As already mentioned above, the arguments to treat this arrangement as a current account payable rather than a financial debt are more difficult since the supplier's active role in the process is diminished.
It is also possible to combine the ePN with an instant payment process on the PrimaTrade platform similar to the eBoE, albeit with some adjustment to the process above.
Why would you use an ePN instead of an eBoE? This would likely be something driven by the financier, but the eBoE looks like the better option.
Payment agent (invoice payment extension by process)
This is the third option for buyers looking to implement payment extensions.
The solution is very simple:
The buyer engages a corporate payment processor to make payments to suppliers. This is an organisation that would normally be regulated as a payment processor and which phsyically makes the payments to suppliers (not just creating and processing payment instructions).
On the invoice due date, the payment processor pays the supplier based on an instruction from the buyer but also grants a grace period to the buyer allowing the buyer to pay later (eg: up to 60 days).
On the later date agreed with the payment processor, the buyer pays the processor the invoice amount plus any interest charge.
An advantage of this process is that, assuming no early payments are requested by suppliers, the suppliers are simply not involved. The whole arrangement can be implemented between the buyer and the payment processor.
Disadvantages are only minor:
suppliers will need to ensure they are able to receive payments from the payment processor in respect of invoices that they are owed, and
the amount of credit that can be offered after the invoice due dates can be limited to, we understand, up to 60 days as a result of regulations - although this may vary from one jurisdiction to another.

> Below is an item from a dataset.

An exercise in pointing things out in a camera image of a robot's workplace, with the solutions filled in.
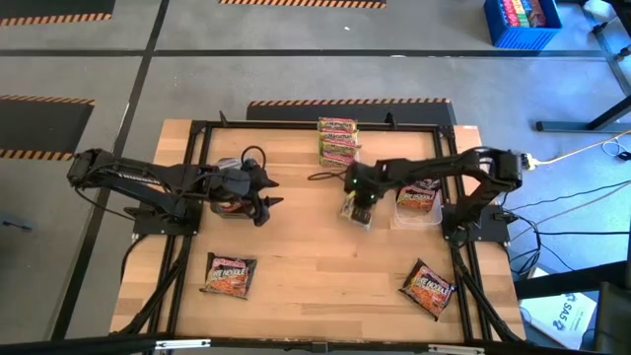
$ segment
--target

PrimaTrade's platform supports the use of payment processors to settle invoices to suppliers which can incorporate a payment extension. Moreover., this technology can be added easily on top of early / instant payment programs:
a financier is involved from shipment to due date, providing an instant payment to the supplier using a standard SCF model; and then
settlement at due date to the financier is carried out by the payment processor that, in turn, provides an additional credit period.
A point to note, which is that a payment extension versus settlement to a financier may have a different accounting treatment to a payment extension versus settlement to the supplier - but this is one part of a detailed discussion that corporates using this technology will have with their auditors.
Accounting treatments
Payment extensions are a valid route for companies to boost the operating cash flow that they show in their accounts and as a technique to boost working capital.
It is important to note that these are not yet mainstream techniques and not all auditors may be comfortable with the arrangements as set out above. Moreover companies should expect that auditors will likely not look kindly on structures which use payment extensions to achieve working capital outcomes that move away from market norms.
PrimaTrade provides a technology platform that can operationalize and automate these and other similar arrangements to enterpise scale. This can includes 1000s of vendors (suppliers), 1000000s of invoices and shipments, and global supply chains.
We deliver user-friendly environments that enable the excecution of transaction paperwork, invoice-by-invoice, with very high levels of automation and efficiency.
But it will be up to the corporate buyer client and their financiers to ensure that the arrangements put in place across our platform meet their accounting and financial objectives.